-- DATA BLOCK --

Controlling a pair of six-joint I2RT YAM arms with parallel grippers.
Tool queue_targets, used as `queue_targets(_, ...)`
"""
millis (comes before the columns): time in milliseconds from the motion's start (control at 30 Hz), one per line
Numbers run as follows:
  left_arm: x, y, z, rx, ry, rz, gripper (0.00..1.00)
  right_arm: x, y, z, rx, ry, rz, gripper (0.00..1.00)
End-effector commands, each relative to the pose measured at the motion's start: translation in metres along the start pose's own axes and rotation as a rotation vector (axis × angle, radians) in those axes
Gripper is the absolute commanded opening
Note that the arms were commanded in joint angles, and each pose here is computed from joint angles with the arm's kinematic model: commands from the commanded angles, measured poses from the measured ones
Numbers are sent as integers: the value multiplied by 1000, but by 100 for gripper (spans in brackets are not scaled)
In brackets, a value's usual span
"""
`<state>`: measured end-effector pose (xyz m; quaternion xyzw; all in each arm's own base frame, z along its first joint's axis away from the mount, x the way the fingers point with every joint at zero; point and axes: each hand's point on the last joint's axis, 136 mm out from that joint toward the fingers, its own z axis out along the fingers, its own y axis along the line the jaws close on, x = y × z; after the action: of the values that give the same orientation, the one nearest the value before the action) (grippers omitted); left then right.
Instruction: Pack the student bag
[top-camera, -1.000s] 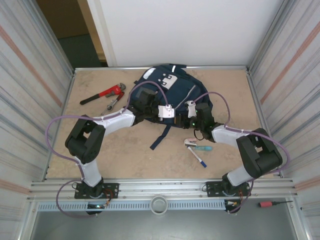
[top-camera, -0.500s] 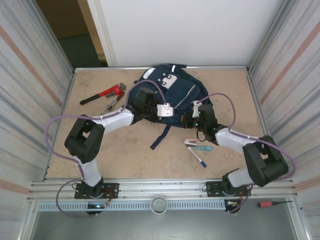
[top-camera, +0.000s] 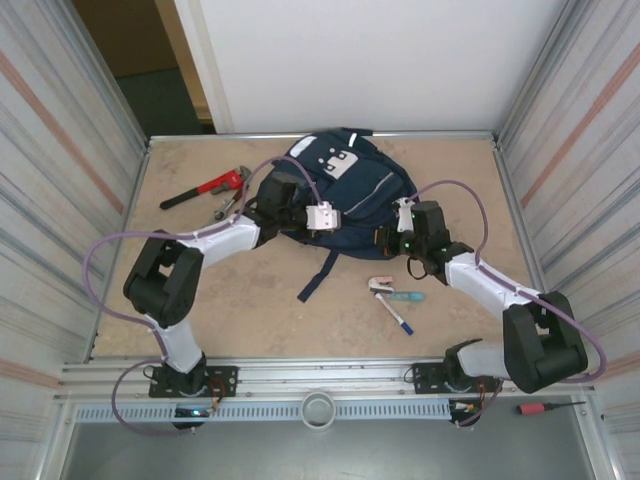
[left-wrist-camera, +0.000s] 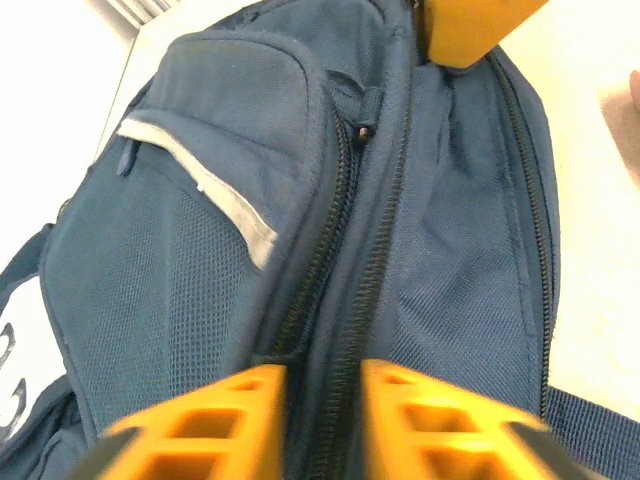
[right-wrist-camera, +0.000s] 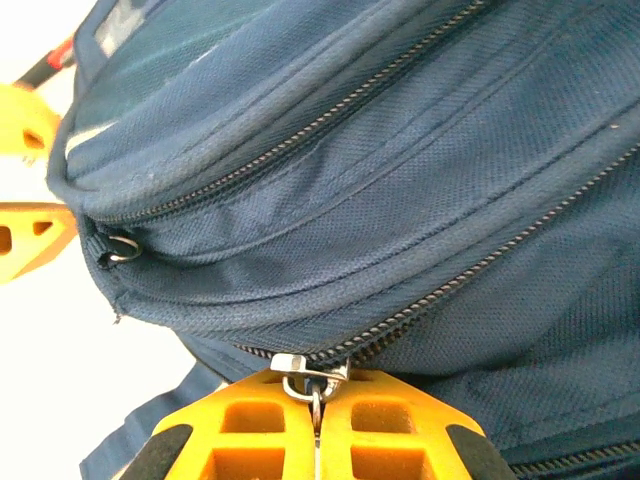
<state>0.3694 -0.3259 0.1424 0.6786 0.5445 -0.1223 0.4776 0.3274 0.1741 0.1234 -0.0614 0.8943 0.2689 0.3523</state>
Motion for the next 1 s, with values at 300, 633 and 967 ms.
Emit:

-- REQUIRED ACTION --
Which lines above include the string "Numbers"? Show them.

-- ANSWER TO THE EXERCISE --
Numbers run as follows:
Numbers are sent as integers: the value multiplied by 1000, but by 100 for gripper (spans in brackets are not scaled)

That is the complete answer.